> _Work to complete_: Within the lines below, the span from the line with "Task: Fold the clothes" to the line with "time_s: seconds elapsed", both ends included, is to be reproduced exactly, with pictures omitted.

*** Exercise data Section Begins ***

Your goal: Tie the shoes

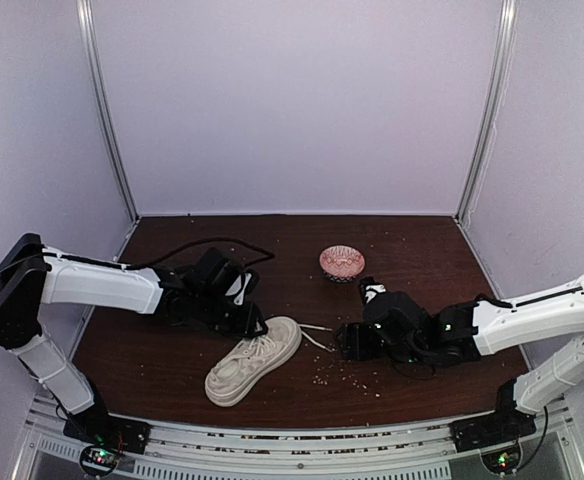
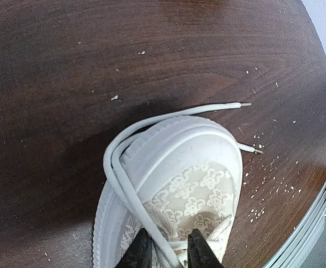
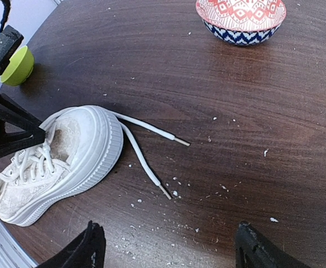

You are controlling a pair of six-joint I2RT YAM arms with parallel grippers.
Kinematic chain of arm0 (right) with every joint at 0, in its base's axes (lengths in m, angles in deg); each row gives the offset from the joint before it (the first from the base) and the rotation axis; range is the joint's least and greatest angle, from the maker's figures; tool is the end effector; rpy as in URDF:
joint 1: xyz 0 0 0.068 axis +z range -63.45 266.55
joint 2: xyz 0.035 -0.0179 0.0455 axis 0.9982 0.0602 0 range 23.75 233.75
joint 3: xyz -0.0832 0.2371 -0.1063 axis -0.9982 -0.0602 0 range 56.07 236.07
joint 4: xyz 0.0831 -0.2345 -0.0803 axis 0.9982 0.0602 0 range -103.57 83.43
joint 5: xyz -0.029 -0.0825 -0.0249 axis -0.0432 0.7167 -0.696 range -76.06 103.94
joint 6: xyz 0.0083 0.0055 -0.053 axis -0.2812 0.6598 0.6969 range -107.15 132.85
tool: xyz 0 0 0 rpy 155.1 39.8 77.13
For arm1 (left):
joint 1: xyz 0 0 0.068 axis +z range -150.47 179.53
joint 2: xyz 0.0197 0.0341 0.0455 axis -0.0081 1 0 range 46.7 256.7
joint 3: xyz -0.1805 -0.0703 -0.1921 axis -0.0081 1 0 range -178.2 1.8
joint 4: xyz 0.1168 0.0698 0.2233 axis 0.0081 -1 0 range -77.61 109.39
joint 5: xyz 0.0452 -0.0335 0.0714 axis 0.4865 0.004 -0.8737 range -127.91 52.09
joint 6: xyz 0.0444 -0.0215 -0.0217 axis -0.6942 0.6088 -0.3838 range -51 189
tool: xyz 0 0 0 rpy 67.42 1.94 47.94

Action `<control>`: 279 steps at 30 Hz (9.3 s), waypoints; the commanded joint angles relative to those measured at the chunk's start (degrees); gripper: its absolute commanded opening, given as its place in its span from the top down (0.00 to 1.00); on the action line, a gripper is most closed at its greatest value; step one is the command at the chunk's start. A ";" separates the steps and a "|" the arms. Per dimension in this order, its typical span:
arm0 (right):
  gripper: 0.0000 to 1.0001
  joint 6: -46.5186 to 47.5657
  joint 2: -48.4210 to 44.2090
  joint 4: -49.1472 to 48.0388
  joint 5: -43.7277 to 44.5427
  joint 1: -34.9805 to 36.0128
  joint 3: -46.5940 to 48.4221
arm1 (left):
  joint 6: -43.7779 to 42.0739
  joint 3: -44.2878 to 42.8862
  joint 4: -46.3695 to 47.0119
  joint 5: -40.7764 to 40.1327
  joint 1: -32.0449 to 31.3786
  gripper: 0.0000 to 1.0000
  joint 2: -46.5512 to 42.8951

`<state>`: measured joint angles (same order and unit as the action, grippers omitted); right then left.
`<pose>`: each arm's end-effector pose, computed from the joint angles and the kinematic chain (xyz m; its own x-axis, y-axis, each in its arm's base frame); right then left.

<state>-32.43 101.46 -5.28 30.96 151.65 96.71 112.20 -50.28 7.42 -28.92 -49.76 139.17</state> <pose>0.1237 0.2418 0.1948 -0.7656 -0.0355 -0.6424 -0.3364 0.8732 0.3527 0.2069 -0.2489 0.1778 -0.9316 0.0463 -0.3606 0.2379 0.8277 -0.5083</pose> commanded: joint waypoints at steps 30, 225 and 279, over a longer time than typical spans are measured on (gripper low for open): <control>0.11 34.92 13.09 -40.22 -18.95 -2.06 0.97 | -9.99 10.11 17.97 19.17 -0.71 1.00 -17.49; 1.00 9.80 -26.10 14.51 -17.10 -11.03 -16.32 | -12.95 -48.69 -34.08 -8.39 -15.96 0.50 29.09; 1.00 13.61 -26.15 14.98 -14.97 -10.87 -9.37 | -15.74 -35.47 -20.44 -12.43 -15.24 1.00 10.04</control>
<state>-21.02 74.32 9.39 13.04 140.31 82.14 97.34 -93.42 -22.48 -50.21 -67.29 154.49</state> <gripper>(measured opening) 0.009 0.016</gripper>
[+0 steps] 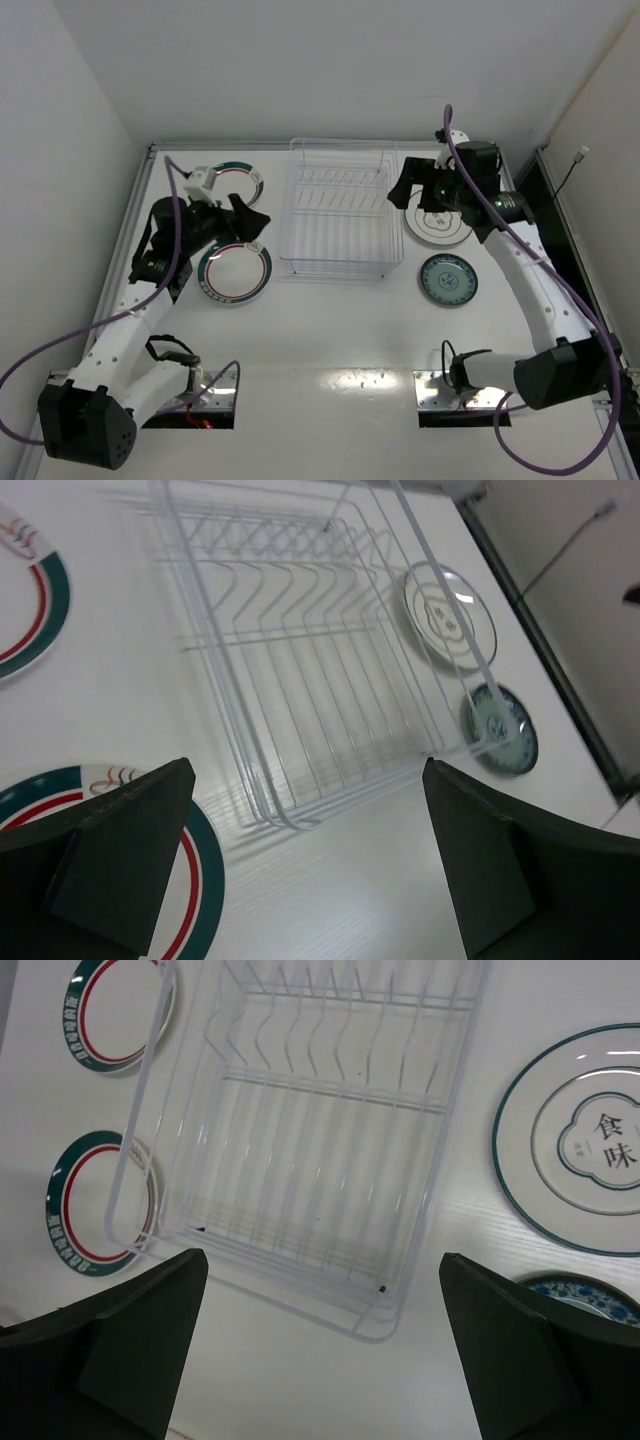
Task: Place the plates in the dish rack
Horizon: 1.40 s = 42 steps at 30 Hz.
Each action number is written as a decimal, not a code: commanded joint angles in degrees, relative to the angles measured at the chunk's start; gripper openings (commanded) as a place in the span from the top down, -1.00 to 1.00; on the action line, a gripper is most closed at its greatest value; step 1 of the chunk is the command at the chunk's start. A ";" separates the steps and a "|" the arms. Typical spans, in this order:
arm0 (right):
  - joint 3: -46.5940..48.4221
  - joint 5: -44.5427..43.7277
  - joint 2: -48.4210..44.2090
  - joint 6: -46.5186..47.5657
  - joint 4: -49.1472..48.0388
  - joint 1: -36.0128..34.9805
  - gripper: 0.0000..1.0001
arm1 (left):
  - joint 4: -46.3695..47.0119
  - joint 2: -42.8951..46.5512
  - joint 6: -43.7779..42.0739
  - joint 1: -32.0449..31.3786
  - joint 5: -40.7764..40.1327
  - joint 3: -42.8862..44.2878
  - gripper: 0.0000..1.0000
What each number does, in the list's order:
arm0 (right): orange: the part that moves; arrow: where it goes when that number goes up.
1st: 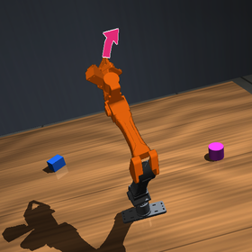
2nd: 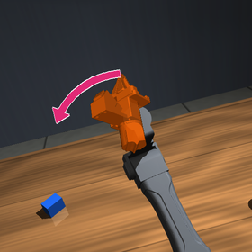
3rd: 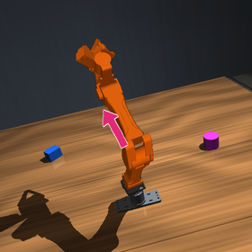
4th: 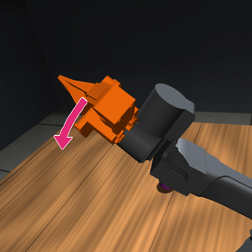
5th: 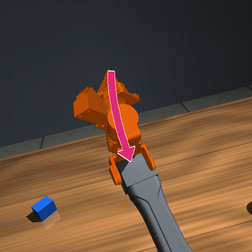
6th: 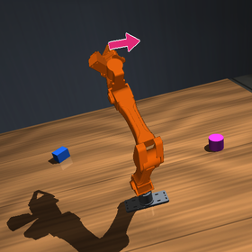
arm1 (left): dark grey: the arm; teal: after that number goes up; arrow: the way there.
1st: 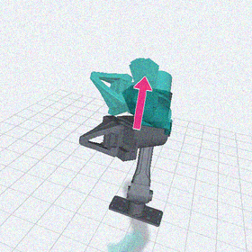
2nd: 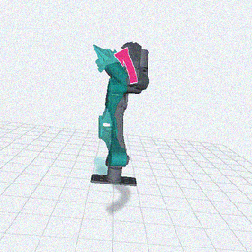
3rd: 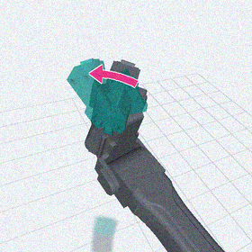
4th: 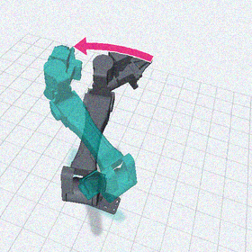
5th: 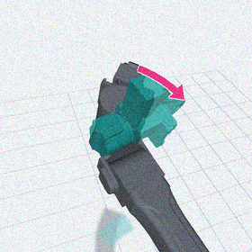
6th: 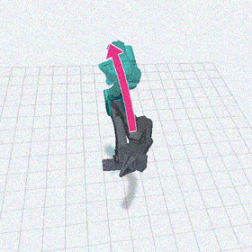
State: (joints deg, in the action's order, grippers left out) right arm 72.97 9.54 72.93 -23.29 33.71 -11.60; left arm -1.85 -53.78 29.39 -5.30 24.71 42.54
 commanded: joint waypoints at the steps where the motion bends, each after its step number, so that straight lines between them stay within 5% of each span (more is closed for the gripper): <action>1: 3.49 -4.44 0.89 0.53 0.74 0.96 -0.98 | -5.78 -1.76 -11.09 -6.81 -9.48 3.77 -0.96; 5: 3.85 -8.83 4.23 -2.97 2.14 5.43 -0.98 | -4.32 -1.07 -12.08 -10.86 -16.18 0.97 -0.96; 9: -1.24 10.47 9.84 -7.20 -5.48 21.23 -0.98 | -4.66 0.34 -12.07 -10.87 -16.80 1.31 -0.98; 14: -1.25 15.41 18.03 -8.26 -7.61 32.32 -0.98 | -5.27 -0.18 -12.07 -10.87 -17.07 1.84 -0.98; 24: 1.05 21.39 36.65 -7.64 -8.12 36.91 -0.92 | -5.27 -2.99 -11.54 -10.87 -15.92 2.89 -0.98; 36: 2.35 17.79 43.35 -6.77 -6.64 36.20 -0.69 | -5.98 -3.09 -11.54 -10.87 -17.15 3.51 -0.98; 38: 2.87 18.32 44.66 -6.77 -7.17 36.20 -0.56 | -5.98 -3.70 -11.54 -10.87 -17.15 3.51 -0.98; 41: 3.93 18.94 45.98 -7.30 -7.17 35.60 -0.07 | -5.98 -4.23 -11.54 -10.87 -17.15 3.51 -0.98; 42: 3.93 18.94 45.99 -7.82 -7.69 35.59 0.25 | -5.98 -4.23 -11.54 -10.87 -17.15 3.51 -0.98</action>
State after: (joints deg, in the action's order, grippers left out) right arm 74.37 27.90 117.91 -30.61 27.49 24.23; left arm -8.32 -57.84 18.50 -15.84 7.99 44.03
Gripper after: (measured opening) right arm 0.548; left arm 0.992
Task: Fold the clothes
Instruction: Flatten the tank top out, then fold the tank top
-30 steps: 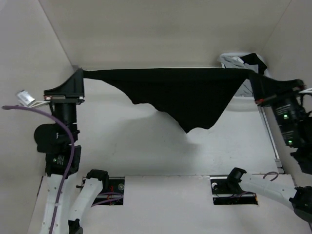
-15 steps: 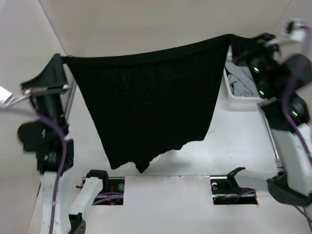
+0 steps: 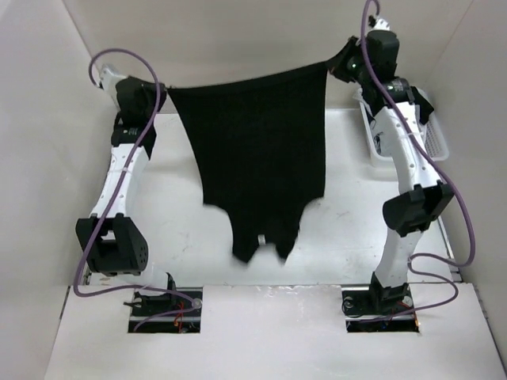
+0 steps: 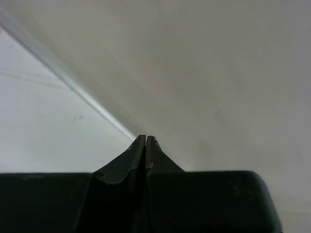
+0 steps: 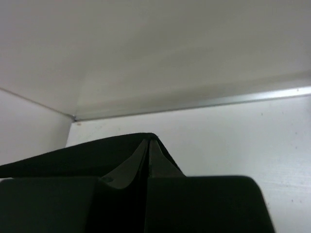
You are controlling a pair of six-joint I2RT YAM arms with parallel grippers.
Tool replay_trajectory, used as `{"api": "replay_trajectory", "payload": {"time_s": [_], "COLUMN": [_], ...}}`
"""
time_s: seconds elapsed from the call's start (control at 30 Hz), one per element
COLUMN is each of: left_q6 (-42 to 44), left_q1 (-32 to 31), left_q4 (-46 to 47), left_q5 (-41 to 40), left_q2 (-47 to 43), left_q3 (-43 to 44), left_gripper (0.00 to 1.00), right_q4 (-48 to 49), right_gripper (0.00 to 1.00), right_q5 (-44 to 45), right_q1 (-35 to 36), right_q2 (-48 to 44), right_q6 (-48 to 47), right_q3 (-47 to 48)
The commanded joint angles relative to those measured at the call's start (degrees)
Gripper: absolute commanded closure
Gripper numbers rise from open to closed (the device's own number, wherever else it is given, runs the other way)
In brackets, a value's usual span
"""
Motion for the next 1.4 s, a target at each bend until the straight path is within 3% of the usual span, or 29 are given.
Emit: {"api": "replay_trajectory", "payload": {"time_s": [0.0,0.2,0.33,0.5,0.7,0.8,0.93,1.17,1.27,1.37], "left_q6": [1.52,2.66,3.28,3.19,2.67,3.54,6.0,1.61,1.0,0.47], "left_q1": [0.96,1.23,0.96,-0.53,-4.48,-4.75,-3.96,-6.16,-5.81,-5.63], "left_q4": [6.9,7.51,8.3,10.5,9.9,0.71,-17.58,-39.04,-41.79,-39.61], "left_q5": [1.2,1.9,1.2,-0.64,-2.93,-3.2,-2.58,-0.82,-2.49,-6.17], "left_q2": [-4.99,-8.85,-12.45,-20.17,-41.42,-54.95,-70.35,-82.5,-84.0,-82.25], "left_q3": [11.07,13.02,8.29,-6.54,-37.2,-46.02,-49.11,-49.74,-48.07,-47.89], "left_gripper": [1.0,1.0,1.0,1.0,1.0,1.0,1.0,1.0,1.0,0.99], "right_q4": [3.04,1.99,1.81,11.63,22.46,22.65,17.21,4.37,3.22,7.24], "right_gripper": [0.99,0.99,0.98,0.98,0.98,0.99,1.0,1.0,0.99,0.98], "right_q5": [-1.98,-2.16,-2.16,-1.55,3.27,6.71,9.08,16.37,20.15,20.34], "right_q1": [-0.32,-0.23,-0.5,-0.23,6.95,13.28,21.28,37.71,43.78,43.63], "right_q2": [-4.48,-6.58,-11.32,-26.76,-50.67,-62.45,-74.58,-86.56,-85.09,-77.98], "right_q6": [1.06,0.89,0.36,0.36,1.85,4.13,9.57,19.59,21.19,17.08], "right_q3": [11.7,17.08,8.86,-21.61,-62.57,-78.76,-91.7,-102.62,-101.05,-97.02]}}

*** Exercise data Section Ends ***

> _Task result_:
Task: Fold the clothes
Instruction: Flatten the tank top out, then fold the tank top
-30 steps: 
-15 steps: 
+0 steps: 
+0 steps: 
+0 steps: 
You are controlling a pair of six-joint I2RT YAM arms with parallel grippers.
Tool replay_trajectory, used as `{"api": "replay_trajectory", "payload": {"time_s": [_], "COLUMN": [_], ...}}`
"""
time_s: seconds elapsed from the call's start (control at 30 Hz), one per element

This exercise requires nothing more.